■ WHAT IS EXPECTED: The entries below need to be transcribed verbatim.

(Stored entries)

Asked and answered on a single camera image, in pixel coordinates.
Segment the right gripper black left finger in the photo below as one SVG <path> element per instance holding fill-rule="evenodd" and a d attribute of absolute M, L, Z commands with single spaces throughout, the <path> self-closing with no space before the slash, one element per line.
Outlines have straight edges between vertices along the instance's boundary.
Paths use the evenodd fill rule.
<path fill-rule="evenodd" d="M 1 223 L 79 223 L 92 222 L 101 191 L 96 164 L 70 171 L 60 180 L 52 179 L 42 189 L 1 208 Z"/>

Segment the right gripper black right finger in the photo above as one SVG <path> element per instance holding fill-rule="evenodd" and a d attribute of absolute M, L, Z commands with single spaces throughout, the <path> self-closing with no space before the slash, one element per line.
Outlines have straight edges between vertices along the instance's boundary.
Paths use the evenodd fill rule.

■ RESULT BELOW:
Asked and answered on a single camera image, in pixel coordinates.
Segment the right gripper black left finger in the photo below as one SVG <path> element per instance holding fill-rule="evenodd" and a d attribute of absolute M, L, Z commands with single spaces throughout, the <path> self-closing with no space before the slash, one element per line.
Outlines have straight edges between vertices along the instance's boundary.
Paths use the evenodd fill rule.
<path fill-rule="evenodd" d="M 1 223 L 79 223 L 92 222 L 101 191 L 96 164 L 70 171 L 60 180 L 52 179 L 42 189 L 1 208 Z"/>

Segment the right gripper black right finger in the photo above as one SVG <path> element per instance holding fill-rule="evenodd" and a d attribute of absolute M, L, Z commands with single spaces throughout, the <path> self-closing with no space before the slash, one element per line.
Outlines have straight edges between vertices along the instance's boundary.
Paths use the evenodd fill rule.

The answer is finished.